How I Wanted to Live | Pursuing Passions

Lately, I’ve been admitting to myself and others that I’m living the life. I work for myself. I photograph love for a living. I live in an amazing apartment in a city of my very own choosing. I travel. I would be a fool to deny that this is incredible. But my lifestyle is so far off from what most of my peers are doing, I’m often not sure how to talk about it.

More than anything, I don’t want to give off the wrong impression. It’s far too easy to aggrandize this “living the life” declaration into a great endeavor or some huge achievement. I don’t feel like this has been the noble pursuit of passions that many people give speeches on. And I want to help people to see through it all. None of this is all that extraordinary or unattainable. I didn’t barrel through life with determination or purpose. In fact, I stumbled upon most of the pieces, and I’m still not done stumbling yet.

The first half of my life went largely as prescribed. I did well in school, got into a good university, and even embarked as a pre-med student. But by sophomore year, my approach shifted.  Something caused me to abandon the set path, and it wasn’t a passion for photography or a desire to start a business.  To the contrary, I still had no better plan than becoming a doctor.
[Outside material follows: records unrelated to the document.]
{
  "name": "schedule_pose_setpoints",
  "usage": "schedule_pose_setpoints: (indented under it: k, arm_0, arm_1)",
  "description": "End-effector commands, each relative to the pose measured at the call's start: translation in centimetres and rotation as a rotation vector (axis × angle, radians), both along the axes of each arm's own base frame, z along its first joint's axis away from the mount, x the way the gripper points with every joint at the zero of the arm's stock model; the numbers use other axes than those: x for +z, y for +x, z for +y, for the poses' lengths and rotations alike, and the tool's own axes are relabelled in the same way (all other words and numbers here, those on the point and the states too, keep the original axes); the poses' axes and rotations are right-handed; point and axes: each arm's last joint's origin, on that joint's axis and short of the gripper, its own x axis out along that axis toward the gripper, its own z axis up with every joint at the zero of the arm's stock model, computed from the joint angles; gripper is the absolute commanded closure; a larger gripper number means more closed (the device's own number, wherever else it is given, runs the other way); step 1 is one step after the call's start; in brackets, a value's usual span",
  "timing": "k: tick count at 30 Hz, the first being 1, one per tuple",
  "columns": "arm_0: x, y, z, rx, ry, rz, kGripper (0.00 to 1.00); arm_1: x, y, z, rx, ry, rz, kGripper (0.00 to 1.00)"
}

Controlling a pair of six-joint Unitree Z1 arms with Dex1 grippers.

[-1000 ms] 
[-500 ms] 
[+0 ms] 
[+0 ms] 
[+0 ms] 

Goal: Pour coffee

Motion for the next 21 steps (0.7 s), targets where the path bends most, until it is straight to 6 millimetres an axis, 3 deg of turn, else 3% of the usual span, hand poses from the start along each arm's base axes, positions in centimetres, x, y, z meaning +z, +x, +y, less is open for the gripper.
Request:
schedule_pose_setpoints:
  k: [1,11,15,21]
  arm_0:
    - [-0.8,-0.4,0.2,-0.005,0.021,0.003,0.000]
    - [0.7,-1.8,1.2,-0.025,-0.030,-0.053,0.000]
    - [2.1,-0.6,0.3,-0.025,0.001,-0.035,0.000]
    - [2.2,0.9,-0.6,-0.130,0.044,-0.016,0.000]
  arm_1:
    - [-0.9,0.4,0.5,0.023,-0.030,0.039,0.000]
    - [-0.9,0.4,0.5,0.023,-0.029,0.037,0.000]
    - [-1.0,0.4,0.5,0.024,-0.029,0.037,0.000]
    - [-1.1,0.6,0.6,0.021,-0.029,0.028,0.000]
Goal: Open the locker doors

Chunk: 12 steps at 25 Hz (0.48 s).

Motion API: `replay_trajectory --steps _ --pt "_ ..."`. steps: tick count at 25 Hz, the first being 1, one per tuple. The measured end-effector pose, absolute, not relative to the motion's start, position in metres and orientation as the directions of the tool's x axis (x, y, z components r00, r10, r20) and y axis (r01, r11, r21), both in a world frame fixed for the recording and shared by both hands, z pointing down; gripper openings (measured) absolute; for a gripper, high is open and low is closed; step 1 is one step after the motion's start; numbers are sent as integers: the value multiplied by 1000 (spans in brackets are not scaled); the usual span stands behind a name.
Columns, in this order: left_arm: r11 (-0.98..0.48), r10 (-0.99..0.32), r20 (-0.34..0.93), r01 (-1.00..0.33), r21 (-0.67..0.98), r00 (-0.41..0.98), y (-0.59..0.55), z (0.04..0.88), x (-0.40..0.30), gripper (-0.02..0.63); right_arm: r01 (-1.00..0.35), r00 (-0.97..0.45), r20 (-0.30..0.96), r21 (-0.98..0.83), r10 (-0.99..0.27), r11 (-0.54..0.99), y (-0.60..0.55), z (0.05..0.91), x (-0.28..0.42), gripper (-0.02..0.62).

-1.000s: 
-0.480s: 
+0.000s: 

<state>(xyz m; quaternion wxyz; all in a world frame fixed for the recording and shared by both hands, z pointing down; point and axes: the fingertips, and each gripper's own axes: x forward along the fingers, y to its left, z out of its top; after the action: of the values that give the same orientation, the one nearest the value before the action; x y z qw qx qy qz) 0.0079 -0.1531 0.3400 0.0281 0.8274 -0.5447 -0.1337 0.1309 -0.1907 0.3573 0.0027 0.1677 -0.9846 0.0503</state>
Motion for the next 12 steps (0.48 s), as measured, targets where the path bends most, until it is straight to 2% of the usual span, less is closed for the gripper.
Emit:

Creating a new path had nothing to do with what I wanted to do, but how I wanted to live.  Balance. Control over my own time, variety in my schedule, and daily explorations of the world around me.

It was also just as much about cowardice as courage. People don’t often mention cowardice in the story of their pursuit of passions, but I would not have done any of this without a hearty dose of fear. When it came to being pre-med at Duke, a huge part of me was just scared to compete within the prescribed rules; I was a tiny, tiny fish in a huge ocean. I feared failure. But I was also just audacious enough to think I could abandon that whole game, make up my own rules, and get away with it. So rather than choose a career path or climb a ladder of success, I started to create a lifestyle for myself. I began by designing my own major.

The short version of what happened next is that I graduated, decided to move to California, taught for a year, worked in an after school program for a year, and only in the last 6 months have I begun doing photography full time. Each of these steps has developed just as much because of serendipity and the graciousness of others around me as it has because of my constant referral back to how I want to live. I have a million more things I would love to share about each of the steps I’ve taken and all of the things that are still hanging on by a thread, yet to be determined. But I will save that for another post. For now I’ll say this– I am incredibly thankful to have made my way here.

If anyone out there is feeling stuck in their lives, trapped by what they are doing and unsure what they should be doing instead, I invite you to imagine– how do you want to live? Painting the picture in your mind has an amazing way of helping you to make things fall into place. There’s nothing more beautiful than realizing you can see an answer and and actualize it in your own life.

A photograph to top off my feelings of how amazing it is to live a life that I love. Sunset, from the last wedding that I shot this year. Real life sure beats photoshop.